Print every line below exactly. Skip the pictures.

━━━━━━━━━━━━━━━━

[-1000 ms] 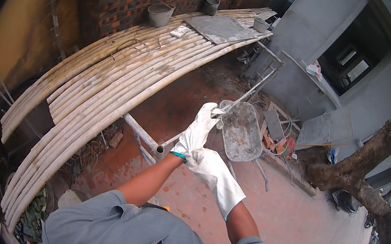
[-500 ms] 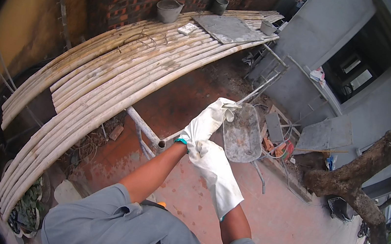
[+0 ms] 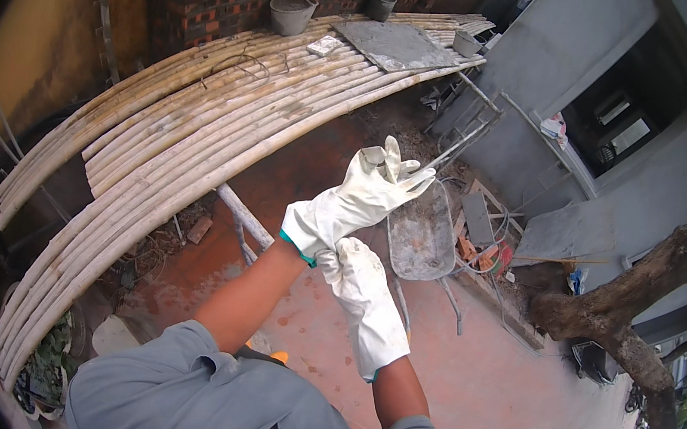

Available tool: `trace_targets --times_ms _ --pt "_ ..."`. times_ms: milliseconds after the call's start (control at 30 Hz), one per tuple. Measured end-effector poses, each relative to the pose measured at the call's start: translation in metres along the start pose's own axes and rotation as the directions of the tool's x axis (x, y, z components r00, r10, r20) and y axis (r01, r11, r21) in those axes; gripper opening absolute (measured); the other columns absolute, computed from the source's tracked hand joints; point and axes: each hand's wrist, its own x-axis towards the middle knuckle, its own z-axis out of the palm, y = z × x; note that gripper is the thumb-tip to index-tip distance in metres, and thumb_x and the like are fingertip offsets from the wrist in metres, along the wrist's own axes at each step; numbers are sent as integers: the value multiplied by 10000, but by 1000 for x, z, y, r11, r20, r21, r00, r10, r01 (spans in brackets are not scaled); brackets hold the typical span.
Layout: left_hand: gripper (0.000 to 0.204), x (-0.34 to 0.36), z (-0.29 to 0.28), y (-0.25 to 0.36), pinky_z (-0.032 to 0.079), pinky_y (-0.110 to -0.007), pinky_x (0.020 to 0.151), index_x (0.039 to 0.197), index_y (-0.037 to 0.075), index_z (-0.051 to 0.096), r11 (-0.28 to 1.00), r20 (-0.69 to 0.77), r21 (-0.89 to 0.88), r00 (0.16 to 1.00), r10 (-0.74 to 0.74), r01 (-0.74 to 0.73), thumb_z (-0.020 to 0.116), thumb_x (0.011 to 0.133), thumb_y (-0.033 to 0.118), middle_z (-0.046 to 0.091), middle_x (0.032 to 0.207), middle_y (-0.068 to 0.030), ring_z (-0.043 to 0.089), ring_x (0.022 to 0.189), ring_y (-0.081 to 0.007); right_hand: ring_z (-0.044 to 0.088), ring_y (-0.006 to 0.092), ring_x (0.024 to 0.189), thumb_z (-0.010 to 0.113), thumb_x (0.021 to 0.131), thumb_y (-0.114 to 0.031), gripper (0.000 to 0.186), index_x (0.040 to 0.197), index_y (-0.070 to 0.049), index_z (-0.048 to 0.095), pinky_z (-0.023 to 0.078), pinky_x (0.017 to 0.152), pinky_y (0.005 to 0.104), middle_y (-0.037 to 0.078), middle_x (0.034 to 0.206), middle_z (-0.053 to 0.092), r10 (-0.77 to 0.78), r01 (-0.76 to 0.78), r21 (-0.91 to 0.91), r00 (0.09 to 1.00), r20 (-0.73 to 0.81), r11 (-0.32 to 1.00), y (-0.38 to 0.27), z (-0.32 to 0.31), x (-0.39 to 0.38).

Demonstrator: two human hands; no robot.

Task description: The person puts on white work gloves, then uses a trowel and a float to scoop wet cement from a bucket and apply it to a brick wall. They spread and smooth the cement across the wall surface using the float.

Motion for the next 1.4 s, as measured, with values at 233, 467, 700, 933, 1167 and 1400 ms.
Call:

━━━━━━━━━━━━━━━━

> **SOLUTION FOR THIS TASK**:
[-1000 ms] 
[-500 ms] 
[+0 ms] 

Available tool: `trace_targets --times_ms _ --pt "_ ..."`. times_ms: milliseconds after the call's start (control at 30 Hz), one per tuple. Measured end-effector poses, each relative to the pose measured at the call's start: translation in metres along the start pose's own axes and rotation as the directions of the tool's x axis (x, y, z components r00, r10, r20) and y axis (r01, r11, r21) in those axes; gripper opening absolute (measured); the other columns absolute, computed from the source's tracked hand joints; point and axes: each hand's wrist, its own x-axis towards the middle knuckle, its own z-axis out of the palm, y = z × x; note that gripper is the thumb-tip to index-tip distance in metres, and thumb_x and the like are fingertip offsets from the wrist in metres, along the wrist's own axes at each step; numbers are sent as integers: the value multiplied by 10000, but by 1000 for x, z, y, r11, r20, r21, r00, r10, r01 (spans in brackets are not scaled); brackets hold the typical span.
Layout: left_hand: gripper (0.000 to 0.204), x (-0.34 to 0.36), z (-0.29 to 0.28), y (-0.25 to 0.36), pinky_z (-0.032 to 0.079), pinky_y (-0.110 to -0.007), pinky_x (0.020 to 0.151), index_x (0.039 to 0.197), index_y (-0.037 to 0.075), index_z (-0.051 to 0.096), r11 (-0.28 to 1.00), r20 (-0.69 to 0.77), r21 (-0.89 to 0.88), r00 (0.16 to 1.00), r10 (-0.74 to 0.74), r01 (-0.74 to 0.73), thumb_z (-0.020 to 0.116), thumb_x (0.011 to 0.133), thumb_y (-0.033 to 0.118), middle_z (-0.046 to 0.091), middle_x (0.032 to 0.207), middle_y (-0.068 to 0.030), ring_z (-0.043 to 0.089), ring_x (0.022 to 0.189), ring_y (-0.081 to 0.007); right_hand: ring_z (-0.044 to 0.088), ring_y (-0.006 to 0.092), ring_x (0.024 to 0.189), thumb_z (-0.010 to 0.113), thumb_x (0.021 to 0.131), thumb_y (-0.114 to 0.031), gripper (0.000 to 0.186), index_x (0.040 to 0.197), index_y (-0.070 to 0.049), index_z (-0.048 to 0.095), pinky_z (-0.023 to 0.078), pinky_x (0.017 to 0.152), pinky_y (0.005 to 0.104), middle_y (-0.037 to 0.078), middle_x (0.034 to 0.206), middle_z (-0.053 to 0.092), r10 (-0.77 to 0.78), r01 (-0.76 to 0.78), r21 (-0.91 to 0.91), r00 (0.09 to 1.00), r20 (-0.73 to 0.81), r11 (-0.32 to 1.00), y (-0.38 to 0.27), z (-0.32 to 0.31), x (-0.39 to 0.38).

Demonstrator: two human hands; no robot.

Task description: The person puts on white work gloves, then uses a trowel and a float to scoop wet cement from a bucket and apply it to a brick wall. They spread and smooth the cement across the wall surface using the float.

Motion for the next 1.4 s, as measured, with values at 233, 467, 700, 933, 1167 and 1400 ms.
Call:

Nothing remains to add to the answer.